◆ **WORK ITEM**:
Up to and including the line that contains "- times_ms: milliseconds", repeat each line of the data exactly, starting from the first.

◆ **DATASET CONTENT**:
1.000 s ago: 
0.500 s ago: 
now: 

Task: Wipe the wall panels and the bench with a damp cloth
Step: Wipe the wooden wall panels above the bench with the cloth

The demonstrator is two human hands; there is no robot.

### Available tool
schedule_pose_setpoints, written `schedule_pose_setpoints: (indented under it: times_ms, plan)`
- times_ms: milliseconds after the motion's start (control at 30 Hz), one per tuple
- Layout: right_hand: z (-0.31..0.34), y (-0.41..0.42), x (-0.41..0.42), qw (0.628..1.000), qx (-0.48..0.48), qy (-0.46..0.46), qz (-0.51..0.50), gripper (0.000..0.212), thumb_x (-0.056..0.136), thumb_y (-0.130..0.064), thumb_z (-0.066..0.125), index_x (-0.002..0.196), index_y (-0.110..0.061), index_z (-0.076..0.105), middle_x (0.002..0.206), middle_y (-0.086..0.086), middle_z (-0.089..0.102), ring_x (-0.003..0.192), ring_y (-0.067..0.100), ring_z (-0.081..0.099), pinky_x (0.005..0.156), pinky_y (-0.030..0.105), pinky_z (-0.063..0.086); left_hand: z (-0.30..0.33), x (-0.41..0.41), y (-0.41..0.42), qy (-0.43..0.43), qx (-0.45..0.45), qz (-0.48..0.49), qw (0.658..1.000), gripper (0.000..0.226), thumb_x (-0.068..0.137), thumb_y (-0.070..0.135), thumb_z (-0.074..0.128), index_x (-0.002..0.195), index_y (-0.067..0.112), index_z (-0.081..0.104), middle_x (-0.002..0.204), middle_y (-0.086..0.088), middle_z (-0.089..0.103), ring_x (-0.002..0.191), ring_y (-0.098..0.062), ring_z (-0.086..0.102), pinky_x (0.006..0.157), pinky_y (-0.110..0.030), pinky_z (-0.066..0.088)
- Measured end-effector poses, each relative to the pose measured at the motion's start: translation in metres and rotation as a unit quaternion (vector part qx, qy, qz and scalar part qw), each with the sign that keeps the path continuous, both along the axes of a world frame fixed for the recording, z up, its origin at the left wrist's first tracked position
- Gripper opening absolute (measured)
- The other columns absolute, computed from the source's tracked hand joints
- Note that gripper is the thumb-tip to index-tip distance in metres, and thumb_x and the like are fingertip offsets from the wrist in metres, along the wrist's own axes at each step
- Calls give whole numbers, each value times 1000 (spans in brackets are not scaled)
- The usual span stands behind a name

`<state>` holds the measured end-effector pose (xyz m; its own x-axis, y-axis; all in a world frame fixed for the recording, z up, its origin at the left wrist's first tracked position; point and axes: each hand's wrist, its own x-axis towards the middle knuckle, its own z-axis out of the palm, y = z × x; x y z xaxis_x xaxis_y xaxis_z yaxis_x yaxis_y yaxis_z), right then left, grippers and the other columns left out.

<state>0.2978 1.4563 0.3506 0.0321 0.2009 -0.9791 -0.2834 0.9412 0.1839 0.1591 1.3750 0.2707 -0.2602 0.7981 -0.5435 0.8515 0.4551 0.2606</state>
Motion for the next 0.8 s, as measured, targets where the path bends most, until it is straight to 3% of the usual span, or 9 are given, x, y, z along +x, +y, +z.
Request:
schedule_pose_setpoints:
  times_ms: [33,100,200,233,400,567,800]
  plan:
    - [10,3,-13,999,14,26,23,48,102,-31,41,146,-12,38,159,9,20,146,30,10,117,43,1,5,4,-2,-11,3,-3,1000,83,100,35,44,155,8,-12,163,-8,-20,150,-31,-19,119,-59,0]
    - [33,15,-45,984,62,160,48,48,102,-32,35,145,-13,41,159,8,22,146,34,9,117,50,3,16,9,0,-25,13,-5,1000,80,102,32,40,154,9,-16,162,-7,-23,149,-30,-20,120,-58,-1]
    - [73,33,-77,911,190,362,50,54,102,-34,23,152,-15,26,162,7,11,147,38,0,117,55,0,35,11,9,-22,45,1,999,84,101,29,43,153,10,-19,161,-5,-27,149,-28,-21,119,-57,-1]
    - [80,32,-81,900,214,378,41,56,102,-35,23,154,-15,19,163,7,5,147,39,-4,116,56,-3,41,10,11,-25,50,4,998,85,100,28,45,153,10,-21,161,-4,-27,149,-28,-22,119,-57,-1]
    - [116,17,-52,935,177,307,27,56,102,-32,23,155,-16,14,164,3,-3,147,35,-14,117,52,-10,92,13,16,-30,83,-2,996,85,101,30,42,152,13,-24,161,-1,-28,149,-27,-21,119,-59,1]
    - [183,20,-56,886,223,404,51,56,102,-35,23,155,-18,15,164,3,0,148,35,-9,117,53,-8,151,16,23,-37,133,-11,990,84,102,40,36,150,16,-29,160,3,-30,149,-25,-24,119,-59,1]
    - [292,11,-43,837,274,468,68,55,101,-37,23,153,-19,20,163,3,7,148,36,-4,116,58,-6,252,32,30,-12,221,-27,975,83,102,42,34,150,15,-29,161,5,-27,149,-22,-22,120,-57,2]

◆ **RESPONSE BOX**:
1.000 s ago: 
0.500 s ago: 
now: 

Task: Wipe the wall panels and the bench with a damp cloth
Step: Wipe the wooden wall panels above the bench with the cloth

The demonstrator is two human hands; there is no robot.

### Available tool
schedule_pose_setpoints, written `schedule_pose_setpoints: (indented under it: times_ms, plan)`
- times_ms: milliseconds after the motion's start (control at 30 Hz), one per tuple

There is nothing more to this exercise.